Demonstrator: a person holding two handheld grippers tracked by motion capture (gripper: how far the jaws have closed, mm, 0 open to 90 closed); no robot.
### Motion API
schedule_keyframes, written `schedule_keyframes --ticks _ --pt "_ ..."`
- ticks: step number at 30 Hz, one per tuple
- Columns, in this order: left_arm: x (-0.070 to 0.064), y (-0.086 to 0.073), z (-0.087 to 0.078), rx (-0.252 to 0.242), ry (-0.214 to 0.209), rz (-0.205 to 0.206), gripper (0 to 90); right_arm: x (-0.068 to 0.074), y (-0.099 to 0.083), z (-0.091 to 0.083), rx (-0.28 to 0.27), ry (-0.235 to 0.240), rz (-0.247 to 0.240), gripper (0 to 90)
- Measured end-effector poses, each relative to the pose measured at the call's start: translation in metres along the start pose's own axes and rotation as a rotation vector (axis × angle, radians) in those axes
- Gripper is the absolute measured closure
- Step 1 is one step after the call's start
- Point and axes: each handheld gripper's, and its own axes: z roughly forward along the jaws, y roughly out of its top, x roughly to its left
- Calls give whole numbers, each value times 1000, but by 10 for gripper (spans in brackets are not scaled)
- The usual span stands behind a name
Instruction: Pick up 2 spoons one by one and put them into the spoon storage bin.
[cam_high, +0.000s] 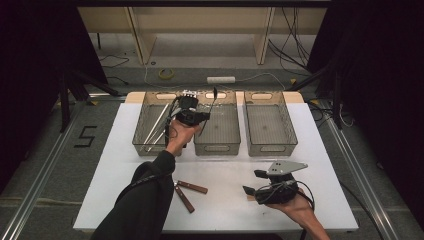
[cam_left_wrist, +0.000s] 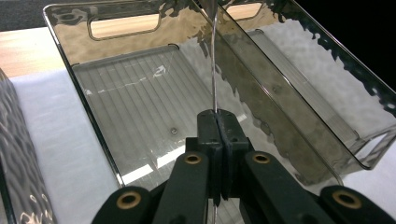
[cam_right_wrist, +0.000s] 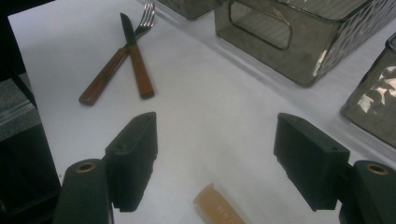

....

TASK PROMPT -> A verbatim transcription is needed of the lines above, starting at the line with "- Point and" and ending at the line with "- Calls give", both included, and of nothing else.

EXPECTED ANSWER ->
- Point and axes: each handheld gripper's, and its own axes: z roughly forward along the jaws, y roughly out of its top, x roughly to its left
- Calls give whole numbers, each value times 1000, but by 10 for gripper (spans in brackets are not scaled)

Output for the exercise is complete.